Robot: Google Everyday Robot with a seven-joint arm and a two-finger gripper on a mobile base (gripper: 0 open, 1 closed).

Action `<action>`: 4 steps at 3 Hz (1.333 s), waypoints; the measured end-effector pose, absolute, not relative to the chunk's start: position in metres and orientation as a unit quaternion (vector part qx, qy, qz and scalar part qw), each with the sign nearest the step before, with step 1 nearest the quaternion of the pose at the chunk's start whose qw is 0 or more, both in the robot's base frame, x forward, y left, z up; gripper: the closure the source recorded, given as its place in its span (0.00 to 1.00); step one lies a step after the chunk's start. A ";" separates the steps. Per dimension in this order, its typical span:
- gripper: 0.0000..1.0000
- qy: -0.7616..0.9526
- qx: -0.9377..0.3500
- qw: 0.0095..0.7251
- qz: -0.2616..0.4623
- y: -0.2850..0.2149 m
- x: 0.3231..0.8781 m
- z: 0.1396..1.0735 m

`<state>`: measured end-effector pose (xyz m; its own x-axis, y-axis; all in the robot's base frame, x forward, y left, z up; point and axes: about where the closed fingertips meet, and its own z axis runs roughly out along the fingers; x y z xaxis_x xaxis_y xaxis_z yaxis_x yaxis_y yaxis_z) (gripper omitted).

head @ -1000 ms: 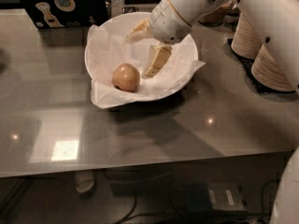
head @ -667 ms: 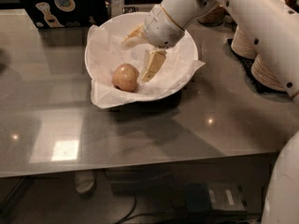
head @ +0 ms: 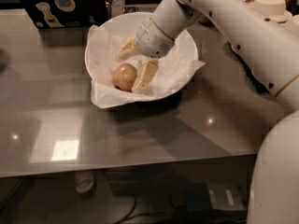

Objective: Pick apple from white bowl

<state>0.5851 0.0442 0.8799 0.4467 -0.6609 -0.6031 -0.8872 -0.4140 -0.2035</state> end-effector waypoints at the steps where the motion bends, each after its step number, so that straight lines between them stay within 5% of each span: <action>1: 0.31 0.479 -0.811 0.246 0.229 0.049 0.588 0.868; 3: 0.41 0.486 -0.806 0.236 0.241 0.054 0.592 0.853; 4: 0.60 0.488 -0.803 0.236 0.246 0.054 0.593 0.849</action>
Offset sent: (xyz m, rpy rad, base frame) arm 0.0077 0.0052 -0.0316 -0.0256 0.0728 -0.0035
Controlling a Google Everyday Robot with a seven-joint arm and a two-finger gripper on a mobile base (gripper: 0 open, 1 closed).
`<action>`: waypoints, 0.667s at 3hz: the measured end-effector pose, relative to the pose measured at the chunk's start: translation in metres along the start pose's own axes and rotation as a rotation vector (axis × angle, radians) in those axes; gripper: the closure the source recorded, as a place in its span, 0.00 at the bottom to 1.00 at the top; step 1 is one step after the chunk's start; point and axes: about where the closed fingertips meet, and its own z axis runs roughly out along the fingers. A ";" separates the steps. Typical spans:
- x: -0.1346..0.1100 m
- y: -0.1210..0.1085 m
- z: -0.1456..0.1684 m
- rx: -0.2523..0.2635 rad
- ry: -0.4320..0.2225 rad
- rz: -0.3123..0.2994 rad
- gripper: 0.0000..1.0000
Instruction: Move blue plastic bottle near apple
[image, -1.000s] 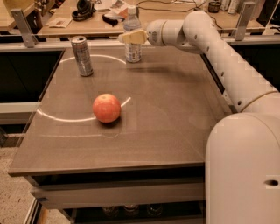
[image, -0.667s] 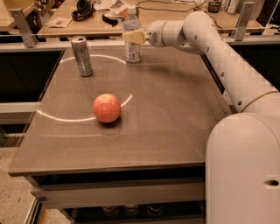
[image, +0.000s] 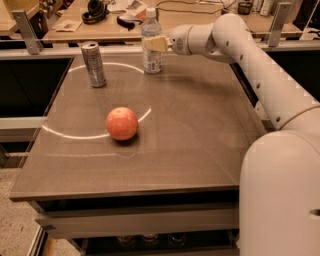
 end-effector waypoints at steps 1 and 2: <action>-0.012 0.010 -0.015 -0.062 -0.016 -0.021 1.00; -0.030 0.030 -0.045 -0.137 -0.023 -0.048 1.00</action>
Offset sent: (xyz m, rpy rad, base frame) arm -0.0913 -0.0370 0.0776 0.0013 -0.0499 0.2428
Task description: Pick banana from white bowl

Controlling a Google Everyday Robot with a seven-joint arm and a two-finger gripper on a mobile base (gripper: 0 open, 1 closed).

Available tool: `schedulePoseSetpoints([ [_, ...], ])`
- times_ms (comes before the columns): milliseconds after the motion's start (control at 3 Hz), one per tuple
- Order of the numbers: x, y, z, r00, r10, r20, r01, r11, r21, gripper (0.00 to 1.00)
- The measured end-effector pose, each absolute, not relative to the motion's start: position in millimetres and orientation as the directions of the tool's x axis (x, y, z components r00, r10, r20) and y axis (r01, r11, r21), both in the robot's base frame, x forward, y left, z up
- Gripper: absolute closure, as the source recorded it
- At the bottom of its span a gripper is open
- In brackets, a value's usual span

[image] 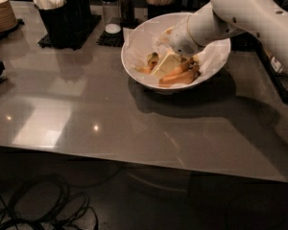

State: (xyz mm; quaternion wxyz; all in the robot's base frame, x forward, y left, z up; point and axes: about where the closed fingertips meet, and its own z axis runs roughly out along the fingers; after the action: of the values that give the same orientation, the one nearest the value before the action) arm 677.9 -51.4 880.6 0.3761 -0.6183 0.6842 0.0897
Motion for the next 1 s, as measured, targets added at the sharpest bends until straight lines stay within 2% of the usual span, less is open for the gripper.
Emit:
schedulePoseSetpoints([
  [333,684,-48,879,0.046,-0.783,-0.621,-0.908,0.226,-0.352,0.39],
  [1000,681,-73,875,-0.02,-0.786,-0.618,-0.874,0.313,-0.371,0.85],
])
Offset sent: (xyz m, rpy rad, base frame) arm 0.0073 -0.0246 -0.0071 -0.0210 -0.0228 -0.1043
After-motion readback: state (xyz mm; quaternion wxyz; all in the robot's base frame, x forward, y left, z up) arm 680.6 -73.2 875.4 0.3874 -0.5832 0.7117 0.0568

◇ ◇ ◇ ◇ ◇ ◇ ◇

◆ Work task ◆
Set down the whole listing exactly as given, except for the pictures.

◆ Answer box ◆
Robot: Google Everyday Robot with a seven-joint arm and a two-finger gripper on a mobile base (gripper: 0 open, 1 closed).

Action `<action>`: 4 steps at 3 Hz (1.333 s), waypoints; the measured end-effector pose, absolute, not relative to the chunk's start: position in metres and orientation as a unit quaternion (vector part qx, qy, qz and scalar part qw), each with the sign nearest the step before, with step 1 nearest the quaternion of the pose at the chunk's start whose qw is 0 or more, both in the robot's base frame, x forward, y left, z up; gripper: the closure the source recorded, given as its place in its span (0.00 to 1.00); step one lies a step after the chunk's start. A ";" separates the steps. Per dimension in this order, its typical span:
- gripper: 0.0000..1.0000
- qy: -0.7616..0.9526
- qx: -0.9377..0.3500
- qw: 0.0095..0.7251
- qz: -0.2616..0.4623
- y: -0.2850..0.2149 m
- x: 0.3231..0.8781 m
- z: 0.1396..1.0735 m

`<state>`: measured end-effector pose (xyz m; its own x-axis, y-axis; all in the robot's base frame, x forward, y left, z up; point and axes: about where the closed fingertips meet, and its own z axis runs roughly out along the fingers; x y z xaxis_x xaxis_y xaxis_z yaxis_x yaxis_y yaxis_z) (gripper omitted).

head @ -1000 ms: 
head @ -667 ms: 
head @ +0 ms: 

Objective: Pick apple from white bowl

<state>0.5851 0.0442 0.8799 0.4467 -0.6609 -0.6031 -0.8872 -0.4140 -0.2035</state> end-effector waypoints at the steps where the motion bends, each after its step number, so that straight lines between them stay within 5% of each span: <action>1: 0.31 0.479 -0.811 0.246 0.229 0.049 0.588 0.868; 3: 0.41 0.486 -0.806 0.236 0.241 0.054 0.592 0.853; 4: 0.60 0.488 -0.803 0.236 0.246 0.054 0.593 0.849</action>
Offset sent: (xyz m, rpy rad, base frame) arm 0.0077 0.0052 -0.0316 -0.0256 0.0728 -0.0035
Controlling a Google Everyday Robot with a seven-joint arm and a two-finger gripper on a mobile base (gripper: 0 open, 1 closed).
`<action>`: waypoints, 0.667s at 3hz: the measured end-effector pose, relative to the pose measured at the chunk's start: translation in metres along the start pose's own axes and rotation as a rotation vector (axis × angle, radians) in those axes; gripper: the closure the source recorded, as a place in its span, 0.00 at the bottom to 1.00 at the top; step 1 is one step after the chunk's start; point and axes: about where the closed fingertips meet, and its own z axis runs roughly out along the fingers. A ";" separates the steps. Typical spans:
- x: -0.1346..0.1100 m
- y: -0.1210..0.1085 m
- z: -0.1456..0.1684 m
- rx: -0.2523..0.2635 rad
- ry: -0.4320..0.2225 rad
- rz: -0.3123..0.2994 rad
- gripper: 0.0000..1.0000
Instruction: Move blue plastic bottle near apple
[image, -1.000s] 
[image, -0.667s] 
[image, +0.000s] 
 end-effector waypoints at steps 1 and 2: <action>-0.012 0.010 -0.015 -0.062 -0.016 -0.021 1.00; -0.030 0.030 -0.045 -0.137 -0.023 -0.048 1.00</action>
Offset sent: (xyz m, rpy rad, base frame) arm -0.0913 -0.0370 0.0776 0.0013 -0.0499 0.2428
Task description: Pick banana from white bowl

Controlling a Google Everyday Robot with a seven-joint arm and a two-finger gripper on a mobile base (gripper: 0 open, 1 closed).

Available tool: `schedulePoseSetpoints([ [_, ...], ])`
- times_ms (comes before the columns): milliseconds after the motion's start (control at 3 Hz), one per tuple
- Order of the numbers: x, y, z, r00, r10, r20, r01, r11, r21, gripper (0.00 to 1.00)
- The measured end-effector pose, each absolute, not relative to the motion's start: position in millimetres and orientation as the directions of the tool's x axis (x, y, z components r00, r10, r20) and y axis (r01, r11, r21), both in the robot's base frame, x forward, y left, z up
- Gripper: absolute closure, as the source recorded it
- At the bottom of its span a gripper is open
- In brackets, a value's usual span

[image] 

State: (xyz mm; quaternion wxyz; all in the robot's base frame, x forward, y left, z up; point and axes: about where the closed fingertips meet, and its own z axis runs roughly out along the fingers; after the action: of the values that give the same orientation, the one nearest the value before the action) arm 677.9 -51.4 880.6 0.3761 -0.6183 0.6842 0.0897
Motion for the next 1 s, as measured, targets added at the sharpest bends until straight lines stay within 2% of the usual span, less is open for the gripper.
Emit:
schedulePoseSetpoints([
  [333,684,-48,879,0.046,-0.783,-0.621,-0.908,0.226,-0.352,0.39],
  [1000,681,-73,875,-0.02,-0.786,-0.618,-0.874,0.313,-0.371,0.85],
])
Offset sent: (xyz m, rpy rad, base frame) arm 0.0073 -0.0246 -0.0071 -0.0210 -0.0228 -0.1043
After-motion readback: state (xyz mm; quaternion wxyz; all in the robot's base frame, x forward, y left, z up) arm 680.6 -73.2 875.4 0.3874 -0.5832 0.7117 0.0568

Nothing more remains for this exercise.